Battery-powered ATmega328 with 5V voltage regulator - 7805 alternative?

I've prototyped a design using an Arduino. The next step is to convert it to run off an ATmega328, make it portable (i.e. battery powered), and eventually onto a PCB.

Some components (e.g. HC-SR04) require 5V (i.e. not 3.3V). I've done some quick calculations and I believe the minimum current is ~5mA (328 + LCD + some large resistors) and maximum is ~70mA (+ 2x HC-SR04 + LED).

Most "battery-powered ATmega328" threads and guides I've read mention the 7805, but I'm aware it's an old chip and requires at least 7V input for 5V output.

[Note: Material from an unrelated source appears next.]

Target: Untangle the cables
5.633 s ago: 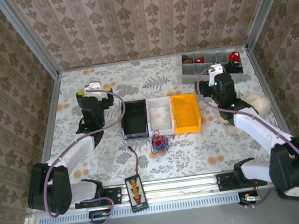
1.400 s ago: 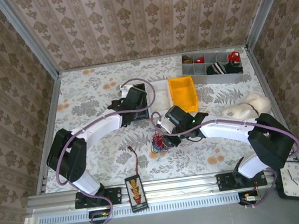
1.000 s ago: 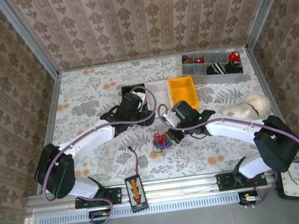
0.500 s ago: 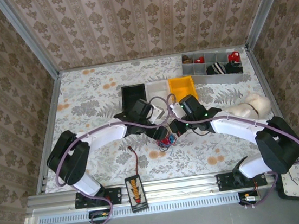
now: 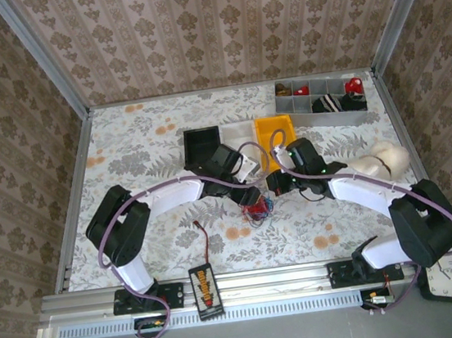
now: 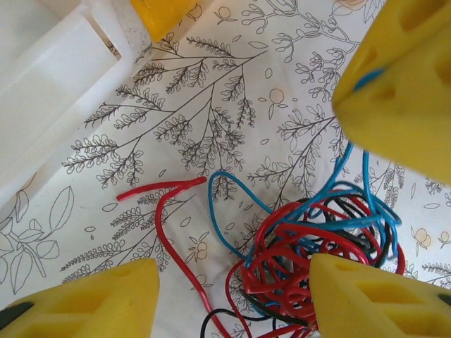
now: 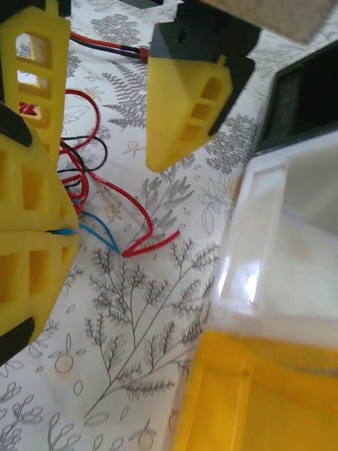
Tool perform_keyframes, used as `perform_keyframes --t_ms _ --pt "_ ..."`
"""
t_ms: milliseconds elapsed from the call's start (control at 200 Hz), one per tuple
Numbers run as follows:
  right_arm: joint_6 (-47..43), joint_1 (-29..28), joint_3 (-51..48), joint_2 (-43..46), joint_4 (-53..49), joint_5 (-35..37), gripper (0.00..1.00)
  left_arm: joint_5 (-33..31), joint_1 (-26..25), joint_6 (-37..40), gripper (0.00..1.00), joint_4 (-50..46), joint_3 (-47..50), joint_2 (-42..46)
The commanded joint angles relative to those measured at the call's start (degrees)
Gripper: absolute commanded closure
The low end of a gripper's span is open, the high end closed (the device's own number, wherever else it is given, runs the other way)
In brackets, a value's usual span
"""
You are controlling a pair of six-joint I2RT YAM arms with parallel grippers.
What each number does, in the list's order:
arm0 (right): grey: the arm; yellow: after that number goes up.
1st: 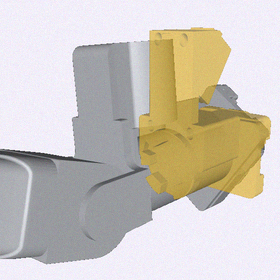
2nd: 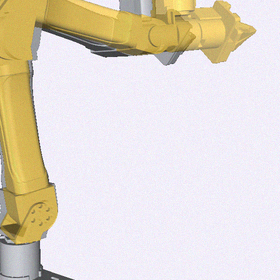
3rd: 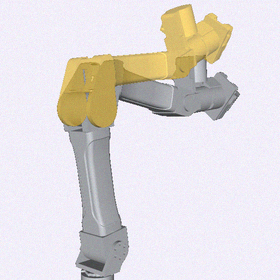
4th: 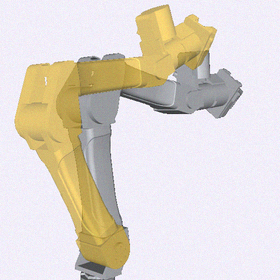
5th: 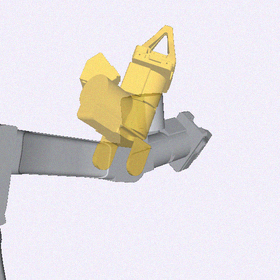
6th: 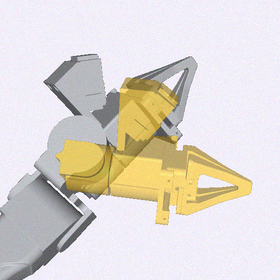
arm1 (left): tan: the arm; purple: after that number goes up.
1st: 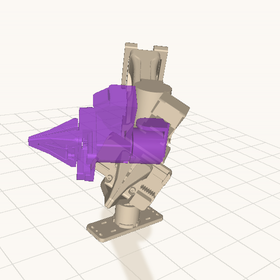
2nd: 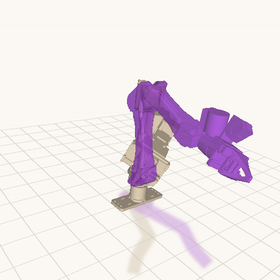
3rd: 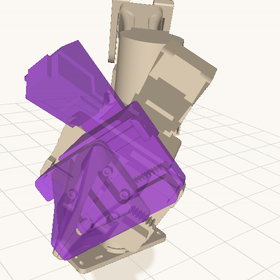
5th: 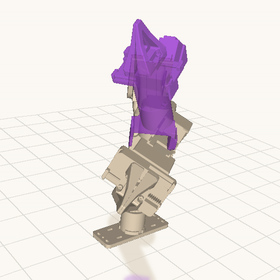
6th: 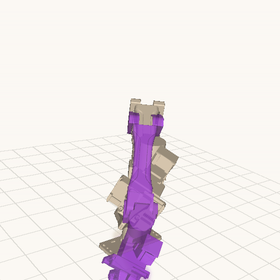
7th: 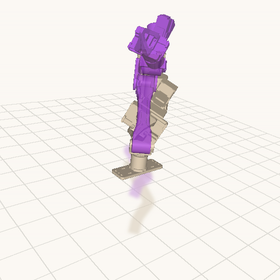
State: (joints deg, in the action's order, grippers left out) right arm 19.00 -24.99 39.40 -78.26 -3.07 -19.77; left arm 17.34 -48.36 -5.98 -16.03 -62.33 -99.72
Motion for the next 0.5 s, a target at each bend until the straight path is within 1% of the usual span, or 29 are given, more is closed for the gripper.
perform_keyframes --t_ms 0,85,170,310,400,495 --pt "3.3 1.6 -0.7 2.0 3.0 0.7 1.00 0.8 -0.4 1.3 0.30 -2.5 -1.3 -0.7" --pt "4.1 2.0 -0.6 1.2 3.1 1.4 1.00 0.6 -0.4 1.8 0.20 -1.6 -0.4 0.6" --pt "5.6 2.6 -1.0 0.7 4.0 2.6 1.00 -0.4 -0.4 2.4 0.15 -0.7 0.4 2.3" --pt "7.7 3.7 -1.5 0.3 5.0 4.2 1.00 -0.6 -0.4 4.3 0.13 -0.2 0.7 5.0" --pt "9.2 4.6 -2.1 0.3 5.6 5.1 1.00 1.6 -0.4 4.7 0.13 -0.9 -0.4 5.4" --pt "11.3 5.9 -2.7 0.0 6.6 5.6 1.00 4.0 -0.5 4.1 0.13 -1.4 -2.5 3.6"
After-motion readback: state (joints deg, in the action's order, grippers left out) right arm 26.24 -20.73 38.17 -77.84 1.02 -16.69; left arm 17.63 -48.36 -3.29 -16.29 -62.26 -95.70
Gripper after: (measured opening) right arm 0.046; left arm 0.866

This could work if using a 9V battery, but if I was to use AAs I'd need five of them - but I'd prefer AAs.

If I want to use AA batteries (ideally 2 or 3, so peaking at 3 or 4.5V), which (step-up) voltage regulators are recommended?

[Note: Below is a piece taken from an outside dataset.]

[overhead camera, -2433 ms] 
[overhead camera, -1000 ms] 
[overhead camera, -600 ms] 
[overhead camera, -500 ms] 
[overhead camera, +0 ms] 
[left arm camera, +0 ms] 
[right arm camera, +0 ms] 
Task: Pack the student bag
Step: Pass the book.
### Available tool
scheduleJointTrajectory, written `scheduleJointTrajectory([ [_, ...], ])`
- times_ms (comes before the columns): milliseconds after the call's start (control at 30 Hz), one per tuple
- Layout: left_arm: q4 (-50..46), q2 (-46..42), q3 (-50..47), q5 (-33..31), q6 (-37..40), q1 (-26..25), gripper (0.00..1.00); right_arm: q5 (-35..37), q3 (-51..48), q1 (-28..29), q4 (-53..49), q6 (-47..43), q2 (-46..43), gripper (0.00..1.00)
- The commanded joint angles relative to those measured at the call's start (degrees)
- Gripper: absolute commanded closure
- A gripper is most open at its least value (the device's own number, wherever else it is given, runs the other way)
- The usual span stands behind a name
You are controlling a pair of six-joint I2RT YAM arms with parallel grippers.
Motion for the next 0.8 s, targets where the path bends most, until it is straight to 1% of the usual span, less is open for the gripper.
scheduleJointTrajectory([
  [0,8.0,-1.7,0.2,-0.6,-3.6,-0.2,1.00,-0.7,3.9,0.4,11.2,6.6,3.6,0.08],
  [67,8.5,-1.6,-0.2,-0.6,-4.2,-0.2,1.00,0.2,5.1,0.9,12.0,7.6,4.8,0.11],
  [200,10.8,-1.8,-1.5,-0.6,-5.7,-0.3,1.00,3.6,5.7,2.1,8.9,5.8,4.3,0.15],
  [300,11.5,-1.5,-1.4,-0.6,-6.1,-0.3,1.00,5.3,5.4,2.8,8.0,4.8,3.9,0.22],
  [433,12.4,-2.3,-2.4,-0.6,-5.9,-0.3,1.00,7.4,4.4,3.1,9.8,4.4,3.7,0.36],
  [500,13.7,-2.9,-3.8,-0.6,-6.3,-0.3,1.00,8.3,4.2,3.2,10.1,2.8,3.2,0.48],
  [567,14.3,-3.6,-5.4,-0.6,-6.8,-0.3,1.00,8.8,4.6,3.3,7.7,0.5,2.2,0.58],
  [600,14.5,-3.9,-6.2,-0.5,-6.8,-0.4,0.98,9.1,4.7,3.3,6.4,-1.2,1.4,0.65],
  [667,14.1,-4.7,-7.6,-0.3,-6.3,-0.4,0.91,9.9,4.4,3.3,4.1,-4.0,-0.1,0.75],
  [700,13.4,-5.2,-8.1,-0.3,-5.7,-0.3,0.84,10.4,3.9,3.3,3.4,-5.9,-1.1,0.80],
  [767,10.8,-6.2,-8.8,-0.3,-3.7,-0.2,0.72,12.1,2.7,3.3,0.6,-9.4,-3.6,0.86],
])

The ones I've come across so far are LTC3525, MT3608, and U1V10F5, but even looking at the datasheets, I can't understand why I'd pick one over the other, or even if they'd all work for my solution.

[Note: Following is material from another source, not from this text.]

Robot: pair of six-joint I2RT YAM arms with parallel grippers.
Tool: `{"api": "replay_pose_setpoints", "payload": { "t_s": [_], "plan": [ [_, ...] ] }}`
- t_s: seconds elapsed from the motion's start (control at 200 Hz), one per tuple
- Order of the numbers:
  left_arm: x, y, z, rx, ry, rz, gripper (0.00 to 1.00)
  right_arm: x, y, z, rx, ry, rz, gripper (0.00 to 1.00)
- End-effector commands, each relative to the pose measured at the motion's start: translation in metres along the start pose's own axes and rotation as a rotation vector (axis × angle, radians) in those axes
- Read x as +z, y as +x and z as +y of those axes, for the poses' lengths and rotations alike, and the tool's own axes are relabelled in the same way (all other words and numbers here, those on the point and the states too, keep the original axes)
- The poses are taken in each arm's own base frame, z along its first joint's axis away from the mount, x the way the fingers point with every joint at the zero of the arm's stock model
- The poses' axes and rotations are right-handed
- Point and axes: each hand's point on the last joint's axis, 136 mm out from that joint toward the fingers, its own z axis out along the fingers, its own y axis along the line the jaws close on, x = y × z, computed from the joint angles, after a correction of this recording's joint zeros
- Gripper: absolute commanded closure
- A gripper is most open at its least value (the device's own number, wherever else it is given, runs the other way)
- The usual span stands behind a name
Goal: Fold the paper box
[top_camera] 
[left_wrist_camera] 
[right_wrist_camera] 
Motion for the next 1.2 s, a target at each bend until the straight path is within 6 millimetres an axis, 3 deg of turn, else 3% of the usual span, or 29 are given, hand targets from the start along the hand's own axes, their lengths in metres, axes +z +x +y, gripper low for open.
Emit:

Any advice appreciated :slight_smile:

There are some LDO voltage regulator available such as this that will operate down to 5.2V and provide 5V from a 6V (4xAA) source

For making the 5V use a switching regulator. With battery operation a switching regulator would transform less volts to heat. Take the 5V and feed into a LDO3.3V regulator

Use an off the shelf module like Adafruit MiniBoost 5V @ 1A - TPS61023 : ID 4654 : $3.95 : Adafruit Industries, Unique & fun DIY electronics and kits or or (if you have time and trust China), unless your design is REALLY cost-sensitive, or you especially enjoy working with SMT components and critical layout of switch mode power supplies.